How to integrate a classic (MVC 5 and before) ASP.NET MVC application and a new type ASP.NET MVC (6?) OWin with an Azure Access Control Service (ACS). Users are authenticated outside of an application by third party authentication providers such as Facebook, Google, Yahoo etc. This process is called federated authentication.

A classic ASP.NET MVC project can be downloaded here https://github.com/mchudinov/AspMvcACSClassic

A new OWin-based ASP.NET MVC project can be downloaded here https://github.com/mchudinov/AspMvcACSOwin

acs

There are tons information in the Internet about how to setup and configure federation authentication with ASP.NET.

This MSDN article Federated Identity with Microsoft Azure Access Control Service. It covers the technology idea, terminology, protocols etc.
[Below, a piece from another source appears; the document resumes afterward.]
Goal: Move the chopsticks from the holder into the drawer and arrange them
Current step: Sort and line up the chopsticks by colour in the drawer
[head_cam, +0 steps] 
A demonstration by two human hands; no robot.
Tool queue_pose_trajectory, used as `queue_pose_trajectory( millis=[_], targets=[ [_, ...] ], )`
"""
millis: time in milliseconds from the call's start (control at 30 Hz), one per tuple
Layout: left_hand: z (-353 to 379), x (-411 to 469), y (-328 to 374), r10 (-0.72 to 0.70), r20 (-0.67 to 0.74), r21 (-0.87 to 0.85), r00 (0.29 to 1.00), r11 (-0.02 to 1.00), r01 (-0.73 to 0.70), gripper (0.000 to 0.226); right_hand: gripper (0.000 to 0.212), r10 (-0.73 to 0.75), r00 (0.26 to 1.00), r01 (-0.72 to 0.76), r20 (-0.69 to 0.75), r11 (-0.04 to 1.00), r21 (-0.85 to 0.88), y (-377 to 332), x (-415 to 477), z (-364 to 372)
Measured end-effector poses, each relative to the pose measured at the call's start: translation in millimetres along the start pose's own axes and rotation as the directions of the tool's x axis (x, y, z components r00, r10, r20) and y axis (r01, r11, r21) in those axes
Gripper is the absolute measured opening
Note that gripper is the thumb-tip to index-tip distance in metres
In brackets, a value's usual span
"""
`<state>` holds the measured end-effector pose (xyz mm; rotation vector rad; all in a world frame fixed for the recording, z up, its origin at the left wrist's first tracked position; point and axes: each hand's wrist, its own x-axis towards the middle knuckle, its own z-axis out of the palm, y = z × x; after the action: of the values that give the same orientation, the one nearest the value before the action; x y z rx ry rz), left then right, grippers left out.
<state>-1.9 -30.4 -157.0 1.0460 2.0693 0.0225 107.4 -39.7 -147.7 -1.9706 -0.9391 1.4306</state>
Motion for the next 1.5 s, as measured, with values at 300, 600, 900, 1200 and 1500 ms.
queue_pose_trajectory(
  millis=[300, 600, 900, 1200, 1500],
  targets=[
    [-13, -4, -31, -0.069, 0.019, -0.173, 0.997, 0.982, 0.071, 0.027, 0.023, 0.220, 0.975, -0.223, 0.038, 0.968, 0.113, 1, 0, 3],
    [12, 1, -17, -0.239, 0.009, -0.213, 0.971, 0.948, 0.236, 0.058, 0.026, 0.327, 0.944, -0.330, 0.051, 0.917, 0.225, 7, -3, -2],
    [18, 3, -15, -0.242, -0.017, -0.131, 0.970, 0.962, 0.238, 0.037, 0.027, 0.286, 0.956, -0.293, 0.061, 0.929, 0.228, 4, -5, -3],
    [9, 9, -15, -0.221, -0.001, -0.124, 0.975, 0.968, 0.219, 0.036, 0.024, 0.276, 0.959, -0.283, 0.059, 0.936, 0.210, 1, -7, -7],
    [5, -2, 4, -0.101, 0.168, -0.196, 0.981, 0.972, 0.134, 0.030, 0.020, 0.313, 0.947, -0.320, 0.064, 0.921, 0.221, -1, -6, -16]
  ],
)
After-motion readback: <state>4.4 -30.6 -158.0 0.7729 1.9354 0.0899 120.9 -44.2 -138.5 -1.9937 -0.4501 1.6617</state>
This blog post has a nice explanation of web.config options Windows Identity Foundation (WIF) Configuration Sections in ASP.NET Web.Config

Here are some articles how to implement federation authentication for ASP.NET MVC 5 application with OWin (using VS 2013 or 2015):

In a classic ASP.NET MVC project federated authentication is defined as module and configured in <system.webServer> section of Web.config file.
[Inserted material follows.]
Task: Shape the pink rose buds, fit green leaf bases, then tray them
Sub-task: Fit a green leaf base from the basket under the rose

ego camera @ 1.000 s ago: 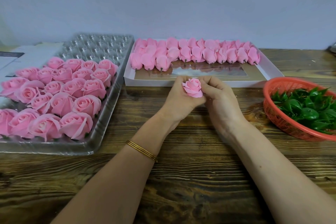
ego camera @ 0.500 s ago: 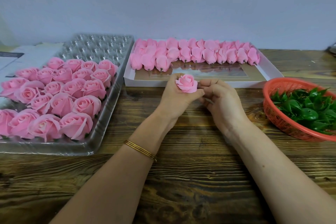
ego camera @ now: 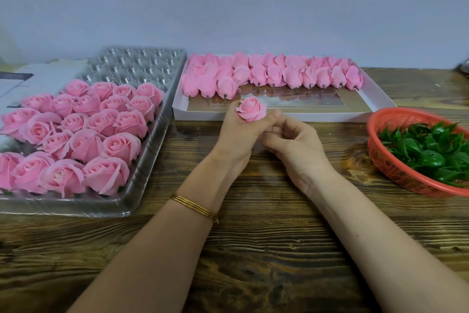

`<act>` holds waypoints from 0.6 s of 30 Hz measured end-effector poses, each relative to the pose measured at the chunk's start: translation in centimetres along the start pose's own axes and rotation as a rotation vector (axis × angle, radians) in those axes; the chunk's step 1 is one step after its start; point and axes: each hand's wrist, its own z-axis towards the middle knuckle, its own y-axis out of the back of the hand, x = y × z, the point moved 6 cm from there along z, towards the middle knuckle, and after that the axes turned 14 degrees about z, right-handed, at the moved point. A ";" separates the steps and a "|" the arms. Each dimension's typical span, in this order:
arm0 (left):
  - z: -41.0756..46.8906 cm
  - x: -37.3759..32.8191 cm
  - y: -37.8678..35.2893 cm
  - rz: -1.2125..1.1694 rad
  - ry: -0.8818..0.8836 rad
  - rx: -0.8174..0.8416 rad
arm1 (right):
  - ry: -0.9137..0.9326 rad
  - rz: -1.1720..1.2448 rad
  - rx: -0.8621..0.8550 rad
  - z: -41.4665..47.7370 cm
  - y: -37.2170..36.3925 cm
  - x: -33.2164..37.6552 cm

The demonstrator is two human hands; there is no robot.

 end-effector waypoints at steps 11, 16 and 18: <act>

In a OWin-based solution federated authentication is enabled via a Configuration method of Startup class:

public partial class Startup
{
	public void Configuration(IAppBuilder app)
	{
		ConfigureAuth(app);
	}
	
	public void ConfigureAuth(IAppBuilder app)
	{
		app.SetDefaultSignInAsAuthenticationType(CookieAuthenticationDefaults.AuthenticationType);
		app.UseCookieAuthentication(new CookieAuthenticationOptions());

		app.UseWsFederationAuthentication(
			new WsFederationAuthenticationOptions
			{
				Wtrealm = "xxx",
				MetadataAddress = "yyy"
			});
	}
}

I want to add authentication events capturing (for logging or whatever).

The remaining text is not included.